Nov. 2 (Bloomberg) -- A team of Egyptian archaeologists has uncovered the remains of a 3,400-year-old wall on the Giza plateau that once protected the Sphinx from desert winds, the country’s Supreme Council of Antiquities said.
The two sections of mud-brick wall, which stretch for 132 meters (433 feet) in total, have been dated to the reign of Thutmose IV, the council said in an e-mailed statement. According to ancient Egyptian texts, the pharaoh built the enclosure after the Sphinx appeared to him in a dream complaining that it was being choked by sand.
The team also uncovered a third, older section of wall that is believed to be part of a settlement for priests and officials overseeing the mortuary cult of the pharaoh Khafre, the secretary-general of the council, Zahi Hawass, said, according to the statement.

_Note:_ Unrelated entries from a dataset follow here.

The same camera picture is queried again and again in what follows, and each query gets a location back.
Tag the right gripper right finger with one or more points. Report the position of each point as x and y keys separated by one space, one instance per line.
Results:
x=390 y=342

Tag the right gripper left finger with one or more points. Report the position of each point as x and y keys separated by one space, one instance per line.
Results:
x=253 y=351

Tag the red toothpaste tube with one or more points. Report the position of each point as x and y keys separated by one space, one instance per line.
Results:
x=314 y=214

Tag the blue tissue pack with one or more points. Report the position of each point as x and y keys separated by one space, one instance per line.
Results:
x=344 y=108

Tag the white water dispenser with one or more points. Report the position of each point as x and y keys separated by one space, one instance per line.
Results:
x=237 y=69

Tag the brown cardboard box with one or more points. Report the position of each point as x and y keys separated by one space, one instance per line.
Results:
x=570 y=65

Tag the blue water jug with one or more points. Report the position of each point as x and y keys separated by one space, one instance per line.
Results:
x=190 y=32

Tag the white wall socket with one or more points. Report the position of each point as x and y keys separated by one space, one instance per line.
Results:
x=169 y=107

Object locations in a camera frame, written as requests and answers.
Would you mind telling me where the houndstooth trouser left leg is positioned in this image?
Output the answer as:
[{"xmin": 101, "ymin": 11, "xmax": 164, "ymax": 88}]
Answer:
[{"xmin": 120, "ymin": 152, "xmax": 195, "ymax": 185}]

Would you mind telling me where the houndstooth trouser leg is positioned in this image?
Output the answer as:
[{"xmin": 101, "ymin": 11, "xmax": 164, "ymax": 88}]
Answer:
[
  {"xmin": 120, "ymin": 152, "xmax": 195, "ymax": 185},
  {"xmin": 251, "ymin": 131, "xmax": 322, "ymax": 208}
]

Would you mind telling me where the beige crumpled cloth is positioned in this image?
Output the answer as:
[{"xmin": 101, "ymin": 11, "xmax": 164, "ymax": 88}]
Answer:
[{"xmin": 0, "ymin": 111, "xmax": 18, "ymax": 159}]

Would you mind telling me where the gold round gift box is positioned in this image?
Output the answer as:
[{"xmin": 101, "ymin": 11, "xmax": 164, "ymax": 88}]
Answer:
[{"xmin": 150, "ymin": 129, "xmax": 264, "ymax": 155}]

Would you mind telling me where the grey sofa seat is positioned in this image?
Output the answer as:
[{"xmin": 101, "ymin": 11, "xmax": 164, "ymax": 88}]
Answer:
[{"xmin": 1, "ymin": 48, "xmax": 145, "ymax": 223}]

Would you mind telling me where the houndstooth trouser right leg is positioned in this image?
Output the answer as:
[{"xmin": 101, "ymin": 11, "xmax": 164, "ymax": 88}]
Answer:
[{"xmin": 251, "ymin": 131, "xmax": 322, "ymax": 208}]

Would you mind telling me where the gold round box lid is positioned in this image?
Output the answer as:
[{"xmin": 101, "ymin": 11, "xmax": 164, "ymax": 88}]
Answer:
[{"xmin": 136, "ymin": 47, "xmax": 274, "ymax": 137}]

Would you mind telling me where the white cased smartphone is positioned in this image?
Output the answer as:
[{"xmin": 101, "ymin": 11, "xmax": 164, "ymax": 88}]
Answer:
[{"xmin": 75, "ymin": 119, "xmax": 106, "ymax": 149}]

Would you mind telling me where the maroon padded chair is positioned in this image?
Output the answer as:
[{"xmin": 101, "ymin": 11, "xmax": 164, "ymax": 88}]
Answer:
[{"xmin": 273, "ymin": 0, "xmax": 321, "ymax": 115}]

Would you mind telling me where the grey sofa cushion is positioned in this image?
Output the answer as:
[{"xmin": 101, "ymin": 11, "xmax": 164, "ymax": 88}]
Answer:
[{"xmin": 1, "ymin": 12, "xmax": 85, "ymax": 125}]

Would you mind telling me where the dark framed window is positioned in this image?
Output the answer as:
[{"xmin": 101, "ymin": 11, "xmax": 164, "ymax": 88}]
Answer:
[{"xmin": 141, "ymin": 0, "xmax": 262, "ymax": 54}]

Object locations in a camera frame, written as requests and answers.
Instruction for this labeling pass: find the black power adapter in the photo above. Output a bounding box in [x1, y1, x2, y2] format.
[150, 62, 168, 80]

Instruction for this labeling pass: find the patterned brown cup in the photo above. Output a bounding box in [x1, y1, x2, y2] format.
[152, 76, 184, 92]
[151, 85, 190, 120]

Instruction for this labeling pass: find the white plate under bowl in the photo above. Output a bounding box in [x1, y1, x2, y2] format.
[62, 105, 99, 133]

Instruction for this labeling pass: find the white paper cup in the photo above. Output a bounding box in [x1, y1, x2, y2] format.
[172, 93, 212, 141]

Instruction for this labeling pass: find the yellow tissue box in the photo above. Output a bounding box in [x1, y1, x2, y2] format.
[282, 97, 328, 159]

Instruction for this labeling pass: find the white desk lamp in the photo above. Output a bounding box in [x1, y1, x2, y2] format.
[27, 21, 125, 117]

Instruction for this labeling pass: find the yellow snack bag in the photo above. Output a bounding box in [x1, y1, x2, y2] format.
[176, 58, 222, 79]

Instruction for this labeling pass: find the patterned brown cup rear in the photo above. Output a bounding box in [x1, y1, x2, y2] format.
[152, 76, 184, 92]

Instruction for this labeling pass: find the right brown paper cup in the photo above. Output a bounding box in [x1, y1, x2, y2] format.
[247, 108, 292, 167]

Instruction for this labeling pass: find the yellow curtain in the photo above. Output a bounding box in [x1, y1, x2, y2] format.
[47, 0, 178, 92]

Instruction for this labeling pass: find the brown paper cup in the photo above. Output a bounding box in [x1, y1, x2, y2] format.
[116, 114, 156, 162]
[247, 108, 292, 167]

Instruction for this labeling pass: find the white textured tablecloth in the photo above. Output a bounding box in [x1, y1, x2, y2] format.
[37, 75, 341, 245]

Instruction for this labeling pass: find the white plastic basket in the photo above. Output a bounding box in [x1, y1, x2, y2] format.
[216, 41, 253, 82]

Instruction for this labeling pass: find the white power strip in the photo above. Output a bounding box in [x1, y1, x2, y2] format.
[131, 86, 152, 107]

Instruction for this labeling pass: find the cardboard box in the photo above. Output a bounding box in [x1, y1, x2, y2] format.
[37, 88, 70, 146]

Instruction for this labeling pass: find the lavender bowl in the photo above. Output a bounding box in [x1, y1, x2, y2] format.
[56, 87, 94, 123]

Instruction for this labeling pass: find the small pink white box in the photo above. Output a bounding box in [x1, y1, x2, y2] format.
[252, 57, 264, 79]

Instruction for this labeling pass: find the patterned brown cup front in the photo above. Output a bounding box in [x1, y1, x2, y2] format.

Egypt’s government is building its own wall around the Giza site to protect the monuments from looters and prevent touts from disturbing visitors. Tourism, which accounts for 12.6 percent of jobs, is one of the country’s main sources of foreign currency and brought in $10.8 billion last year, according to the Tourism Ministry.
Khafre, also known as Chephren, died in about 2532 BC after building the second of the pyramids that dominate the necropolis at Giza. It is commonly believed the statue of the Sphinx was also built during his reign, historians have said.